Весной на конном дворе объезжали молодых жеребцов: председатель колхоза Злачевский был большим любителем лошадей. Нас, наиболее смелых и отчаянных подростков, местный конюх немец Вилюш запускал в загон, садил верхом на занузданного в удила взбесившегося к весне молодого скакуна, отдавал поводья, и ты оказывался один на один с ним, вцепившись в гриву. Счастье, если кому-то удавалось удержаться два-три круга, на встающей на дыбы, виляющей задом и норовившей тебя непременно сбросить непокорной молодой лошади. Победителям можно было это испытание повторить.
На школьных каникулах учетчики в бригадах уговаривали нас, подростков, поработать в уборку на соломокопнителях или прицепщиками на тракторах. Сначала трусили, что можно угодить под плуг, потом побаивались, что не сможем поднять лемеха на краю гона. Кружилась голова, если долго смотреть на ползущую под ногами пашню. Самая трудная часть работы прицепщика – следить за агрегатом, на ходу чистить его от сырого грунта, чтобы лемеха плуга шли ровно по глубине, не скоблили землю, а работали в полный отвал. Работа, как на копнителе комбайна: либо пыльная в год засушливый, либо сноровистая, когда соломы невпроворот. С копнителя солому надо было складывать строго в ряд. Учетчик мог проверить, придраться и тогда ничего не заработаешь. Чаще всего бывало, что получали только то, что досыта наедались в бригадной столовой.

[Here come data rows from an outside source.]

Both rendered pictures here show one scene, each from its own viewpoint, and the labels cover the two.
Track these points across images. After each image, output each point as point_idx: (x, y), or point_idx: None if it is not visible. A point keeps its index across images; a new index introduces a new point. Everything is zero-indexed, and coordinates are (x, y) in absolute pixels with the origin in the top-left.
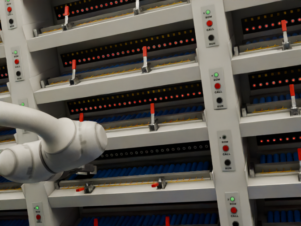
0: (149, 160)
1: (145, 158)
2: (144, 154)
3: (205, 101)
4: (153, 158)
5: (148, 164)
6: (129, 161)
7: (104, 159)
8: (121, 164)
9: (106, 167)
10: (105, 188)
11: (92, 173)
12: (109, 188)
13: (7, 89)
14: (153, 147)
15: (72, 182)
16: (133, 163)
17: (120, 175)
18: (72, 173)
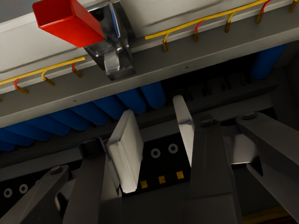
0: (11, 163)
1: (24, 166)
2: (30, 179)
3: None
4: (1, 169)
5: (2, 154)
6: (77, 147)
7: (163, 137)
8: (90, 138)
9: (143, 114)
10: (30, 63)
11: (117, 123)
12: (6, 69)
13: None
14: (1, 206)
15: (244, 43)
16: (50, 149)
17: (27, 124)
18: (204, 133)
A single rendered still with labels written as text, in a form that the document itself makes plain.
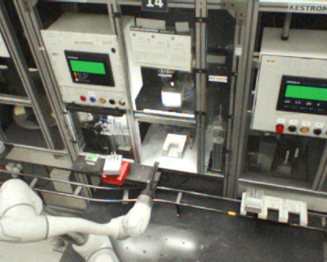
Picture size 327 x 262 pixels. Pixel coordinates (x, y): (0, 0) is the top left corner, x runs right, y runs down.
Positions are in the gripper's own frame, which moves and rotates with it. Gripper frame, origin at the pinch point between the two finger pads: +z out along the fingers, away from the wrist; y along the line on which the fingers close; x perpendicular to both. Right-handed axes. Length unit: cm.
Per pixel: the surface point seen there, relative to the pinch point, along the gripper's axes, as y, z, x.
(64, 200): -113, 42, 111
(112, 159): -10.6, 12.2, 33.4
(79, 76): 46, 18, 46
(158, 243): -44.4, -19.4, -2.8
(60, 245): -109, -3, 90
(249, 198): -20, 7, -53
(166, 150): -15.7, 31.9, 3.7
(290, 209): -26, 9, -77
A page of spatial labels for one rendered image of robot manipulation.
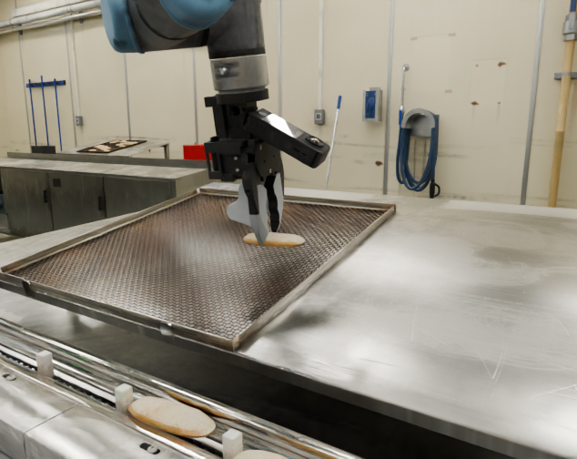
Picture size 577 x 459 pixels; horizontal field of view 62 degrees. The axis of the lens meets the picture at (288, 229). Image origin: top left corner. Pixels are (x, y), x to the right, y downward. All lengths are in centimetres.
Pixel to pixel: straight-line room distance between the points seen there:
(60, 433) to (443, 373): 35
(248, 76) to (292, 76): 409
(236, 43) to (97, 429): 45
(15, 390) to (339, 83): 411
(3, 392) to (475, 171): 378
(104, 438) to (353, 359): 24
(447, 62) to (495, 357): 372
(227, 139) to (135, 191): 301
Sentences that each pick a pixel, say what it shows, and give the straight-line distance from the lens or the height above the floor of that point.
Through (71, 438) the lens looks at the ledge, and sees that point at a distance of 49.
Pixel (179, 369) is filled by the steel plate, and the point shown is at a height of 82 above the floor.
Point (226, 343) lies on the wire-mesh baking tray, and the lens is 54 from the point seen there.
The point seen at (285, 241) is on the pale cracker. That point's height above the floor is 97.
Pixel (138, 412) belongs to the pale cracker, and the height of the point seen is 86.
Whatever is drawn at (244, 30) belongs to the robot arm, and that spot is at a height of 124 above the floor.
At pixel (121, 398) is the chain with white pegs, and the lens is 53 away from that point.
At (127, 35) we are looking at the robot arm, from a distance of 60.
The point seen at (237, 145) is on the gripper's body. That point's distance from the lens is 65.
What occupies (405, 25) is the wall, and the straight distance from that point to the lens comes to 431.
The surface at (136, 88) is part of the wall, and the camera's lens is 615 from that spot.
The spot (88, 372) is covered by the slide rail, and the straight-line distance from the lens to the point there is 62.
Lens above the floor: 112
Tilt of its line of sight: 12 degrees down
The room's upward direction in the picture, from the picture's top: straight up
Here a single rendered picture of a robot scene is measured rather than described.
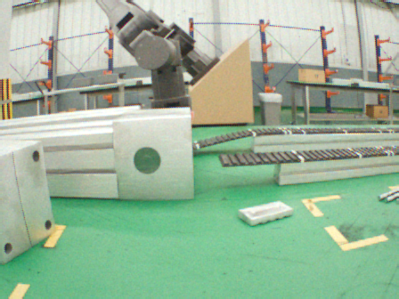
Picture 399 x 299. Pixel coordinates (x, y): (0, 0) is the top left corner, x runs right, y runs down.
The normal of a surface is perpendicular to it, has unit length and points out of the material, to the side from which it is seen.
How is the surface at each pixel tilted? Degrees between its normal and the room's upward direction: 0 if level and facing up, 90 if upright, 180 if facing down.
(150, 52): 90
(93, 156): 90
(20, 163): 90
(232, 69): 90
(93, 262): 0
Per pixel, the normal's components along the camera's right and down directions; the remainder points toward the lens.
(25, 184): 0.95, 0.04
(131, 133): 0.04, 0.21
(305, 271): -0.04, -0.98
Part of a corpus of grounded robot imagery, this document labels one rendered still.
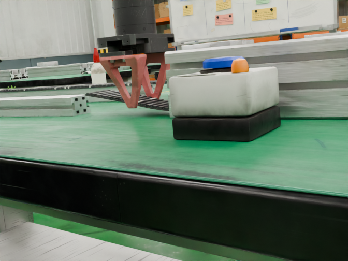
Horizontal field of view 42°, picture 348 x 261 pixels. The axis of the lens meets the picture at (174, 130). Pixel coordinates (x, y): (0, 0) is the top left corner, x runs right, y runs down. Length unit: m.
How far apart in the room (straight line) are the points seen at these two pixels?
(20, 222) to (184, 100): 1.69
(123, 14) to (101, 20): 8.36
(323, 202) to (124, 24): 0.44
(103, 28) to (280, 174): 8.51
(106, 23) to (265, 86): 8.42
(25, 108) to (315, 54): 0.50
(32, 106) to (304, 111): 0.47
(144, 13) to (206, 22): 3.40
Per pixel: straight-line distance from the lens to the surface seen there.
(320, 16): 3.59
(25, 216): 2.07
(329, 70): 0.49
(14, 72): 3.88
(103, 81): 1.21
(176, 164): 0.34
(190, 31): 4.13
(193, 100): 0.42
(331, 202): 0.26
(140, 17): 0.63
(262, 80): 0.42
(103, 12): 8.81
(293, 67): 0.50
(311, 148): 0.36
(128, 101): 0.64
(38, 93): 1.07
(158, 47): 0.64
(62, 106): 0.75
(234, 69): 0.40
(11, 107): 0.85
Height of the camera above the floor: 0.86
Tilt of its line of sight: 9 degrees down
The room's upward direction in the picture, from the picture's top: 5 degrees counter-clockwise
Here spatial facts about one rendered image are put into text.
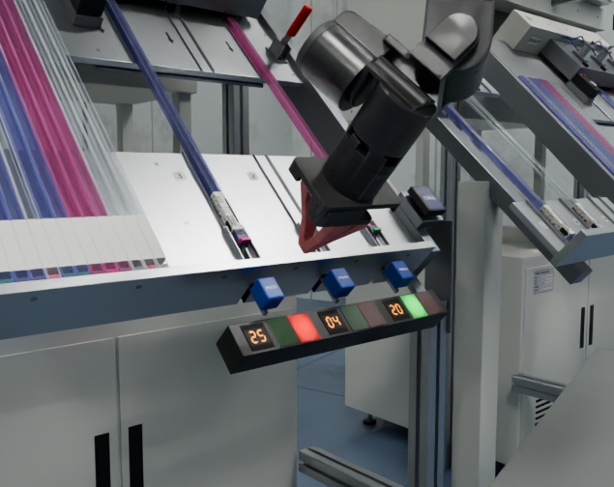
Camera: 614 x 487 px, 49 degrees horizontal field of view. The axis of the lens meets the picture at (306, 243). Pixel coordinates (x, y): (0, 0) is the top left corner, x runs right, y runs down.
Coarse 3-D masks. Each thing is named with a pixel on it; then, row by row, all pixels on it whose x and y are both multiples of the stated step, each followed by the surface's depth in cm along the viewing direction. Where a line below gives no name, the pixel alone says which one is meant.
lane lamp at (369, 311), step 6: (360, 306) 82; (366, 306) 83; (372, 306) 83; (366, 312) 82; (372, 312) 82; (378, 312) 83; (366, 318) 81; (372, 318) 82; (378, 318) 82; (372, 324) 81; (378, 324) 81; (384, 324) 82
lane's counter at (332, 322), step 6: (318, 312) 78; (324, 312) 78; (330, 312) 79; (336, 312) 79; (324, 318) 77; (330, 318) 78; (336, 318) 78; (324, 324) 77; (330, 324) 77; (336, 324) 78; (342, 324) 78; (330, 330) 77; (336, 330) 77; (342, 330) 78; (348, 330) 78
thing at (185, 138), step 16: (112, 0) 98; (112, 16) 97; (128, 32) 95; (144, 64) 91; (160, 80) 90; (160, 96) 88; (176, 112) 87; (176, 128) 85; (192, 144) 84; (192, 160) 83; (208, 176) 81; (208, 192) 81
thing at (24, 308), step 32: (288, 256) 77; (320, 256) 80; (352, 256) 83; (384, 256) 88; (416, 256) 93; (0, 288) 56; (32, 288) 58; (64, 288) 59; (96, 288) 62; (128, 288) 64; (160, 288) 67; (192, 288) 70; (224, 288) 74; (288, 288) 81; (320, 288) 86; (0, 320) 59; (32, 320) 61; (64, 320) 63; (96, 320) 66; (128, 320) 69

Частенько в нашем селе останавливался цыганский табор. Приезжал он не с пустыми руками. Куры и петухи, пойманные в соседних селах, шли на борщ. Варился он в больших котлах и был очень вкусным. А к вечеру старые цыганки устраивали гадания. Приходили в основном женщины, желающие узнать, что их ждет в жизни. Приходила погадать на отца и мама. «Твой муж живой, скоро вернется!» – мама вздрогнула и одарила ее платком. Я тоже протянул руку. «Ты, дружок, с собой удачу носишь!» – пророчествовала цыганка, окинув меня взглядом и увидев, что в правой руке у меня был узелок с картофелинами для цыганского костра в знак благодарности за гадания.
Что такое «носить удачу», я тогда не понимал и не мог себе представить. Уже глубоким вечером, в деревенской тиши, усевшись вокруг костра, цыганский табор начинал свой песенный рассказ. Чего здесь только не было: страстные напевы, роковая любовь, грусть и радость кочевой жизни.
Цыгане вносили оживление в жизнь села. Может быть, какие-то дворы не досчитывали кур, зато в душе послевоенных вдов гадания вселяли надежду.
Была у нас в селе своя местная колдунья. Звали ее баба Марфа. Эта странная горбатая старая женщина с крючковатым носом, всегда в черном, с деревянным посохом, выходила из дома редко. Куда-то уходила и вновь возвращалась. Мы от нее прятались, побаивались. Ходили слухи, что она заманивает к себе детей, чтобы потом что-то с ними сделать. Жила она затворницей, богомольной. Родственников у нее, как говорили в селе, никого в живых не осталось.
Как-то, когда ее не было дома, мы, любопытные варвары, заглянули в окошко ее коморки, где она жила, и – о ужас! – угол комнаты занимал огромный крест, а посреди помещения стоял обитый черным материалом гроб, прикрытый крышкой. К моменту смерти у нее все было подготовлено заранее. Предчувствие ее не подвело. Через несколько дней старушки не стало.